Aim of the task =>
Could you reproduce the lines below from the one with "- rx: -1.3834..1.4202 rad" through the one with "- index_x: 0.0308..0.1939"? Keep both ends and add nothing.

Given data =>
Start of Block
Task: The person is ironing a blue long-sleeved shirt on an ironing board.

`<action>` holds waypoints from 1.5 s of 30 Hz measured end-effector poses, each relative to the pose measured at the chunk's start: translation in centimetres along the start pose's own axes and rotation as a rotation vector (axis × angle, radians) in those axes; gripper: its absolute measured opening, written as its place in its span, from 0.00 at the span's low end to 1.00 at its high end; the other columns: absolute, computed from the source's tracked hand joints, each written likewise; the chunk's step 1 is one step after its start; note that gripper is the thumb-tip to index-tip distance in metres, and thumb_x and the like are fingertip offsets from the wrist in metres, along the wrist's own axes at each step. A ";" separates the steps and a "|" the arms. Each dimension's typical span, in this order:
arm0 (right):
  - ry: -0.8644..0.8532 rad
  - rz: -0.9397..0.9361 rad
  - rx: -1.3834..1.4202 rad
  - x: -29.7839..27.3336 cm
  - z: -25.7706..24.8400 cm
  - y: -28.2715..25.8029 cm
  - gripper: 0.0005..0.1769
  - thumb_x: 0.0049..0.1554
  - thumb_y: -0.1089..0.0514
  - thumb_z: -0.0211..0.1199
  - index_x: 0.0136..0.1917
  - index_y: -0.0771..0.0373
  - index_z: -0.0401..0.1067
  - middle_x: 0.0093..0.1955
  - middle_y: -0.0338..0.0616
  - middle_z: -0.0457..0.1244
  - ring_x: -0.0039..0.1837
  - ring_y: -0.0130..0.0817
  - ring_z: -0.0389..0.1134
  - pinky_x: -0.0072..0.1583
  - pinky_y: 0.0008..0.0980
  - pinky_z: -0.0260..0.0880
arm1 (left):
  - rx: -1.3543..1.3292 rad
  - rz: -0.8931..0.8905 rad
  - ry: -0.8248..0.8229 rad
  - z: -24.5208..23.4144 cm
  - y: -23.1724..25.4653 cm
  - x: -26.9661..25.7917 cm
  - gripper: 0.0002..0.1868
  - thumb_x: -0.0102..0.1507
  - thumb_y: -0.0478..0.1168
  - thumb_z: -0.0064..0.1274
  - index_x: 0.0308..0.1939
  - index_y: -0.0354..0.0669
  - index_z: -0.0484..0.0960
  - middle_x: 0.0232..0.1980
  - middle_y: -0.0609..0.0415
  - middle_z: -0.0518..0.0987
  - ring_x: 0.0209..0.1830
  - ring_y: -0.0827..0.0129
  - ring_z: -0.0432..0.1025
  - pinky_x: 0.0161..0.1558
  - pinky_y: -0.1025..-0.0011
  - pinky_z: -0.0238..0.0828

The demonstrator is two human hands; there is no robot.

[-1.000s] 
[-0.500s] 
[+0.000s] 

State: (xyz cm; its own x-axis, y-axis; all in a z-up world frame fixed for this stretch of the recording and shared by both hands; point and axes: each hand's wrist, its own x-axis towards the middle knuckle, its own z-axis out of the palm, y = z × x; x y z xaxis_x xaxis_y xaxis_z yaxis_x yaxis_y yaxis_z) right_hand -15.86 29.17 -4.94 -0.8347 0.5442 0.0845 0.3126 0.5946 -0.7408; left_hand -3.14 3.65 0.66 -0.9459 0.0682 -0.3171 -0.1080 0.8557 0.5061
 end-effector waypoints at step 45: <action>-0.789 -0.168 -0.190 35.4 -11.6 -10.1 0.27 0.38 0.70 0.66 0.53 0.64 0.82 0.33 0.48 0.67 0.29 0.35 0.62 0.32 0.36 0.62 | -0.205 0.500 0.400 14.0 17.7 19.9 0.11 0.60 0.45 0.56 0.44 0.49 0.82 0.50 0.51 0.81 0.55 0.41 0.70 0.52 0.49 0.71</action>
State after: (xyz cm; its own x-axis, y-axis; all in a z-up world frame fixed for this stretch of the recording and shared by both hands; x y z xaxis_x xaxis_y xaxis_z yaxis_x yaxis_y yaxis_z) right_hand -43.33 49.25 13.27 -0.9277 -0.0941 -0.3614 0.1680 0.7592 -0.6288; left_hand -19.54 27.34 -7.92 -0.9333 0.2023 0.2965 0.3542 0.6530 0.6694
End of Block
Solved problem =>
  - rx: -1.3834..1.4202 rad
  - x: -29.7839..27.3336 cm
  - z: -25.7706..24.8400 cm
  - y: -28.2715..25.8029 cm
  - gripper: 0.0005..0.1769
  - thumb_x: 0.0049..0.1554
  - thumb_y: -0.1089..0.0514
  - thumb_z: -0.0211..0.1199
  - index_x: 0.0136..0.1917
  - index_y: -0.0771..0.0373
  - index_z: -0.0401..0.1067
  - middle_x: 0.0093..0.1955
  - middle_y: -0.0338..0.0616
  - middle_z: -0.0457..0.1244
  - ring_x: -0.0039..0.1837
  - ring_y: -0.0130..0.0817
  - ring_z: -0.0389..0.1134
  - pinky_x: -0.0072..0.1583
  - pinky_y: 0.0008..0.0980
  - pinky_z: -0.0260..0.0880
arm1 (left):
  - rx: -1.3543..1.3292 rad
  - rz: -0.8931..0.8905 rad
  - ry: -0.8248..0.8229 rad
  - z: -24.5208..23.4144 cm
  - y: -23.1724..25.4653 cm
  - x: -26.9661..25.7917 cm
  - gripper: 0.0002..0.1868
  - thumb_x: -0.0102..0.1507
  - thumb_y: -0.0478..0.1168
  - thumb_z: -0.0064..0.1274
  - index_x: 0.0308..0.1939

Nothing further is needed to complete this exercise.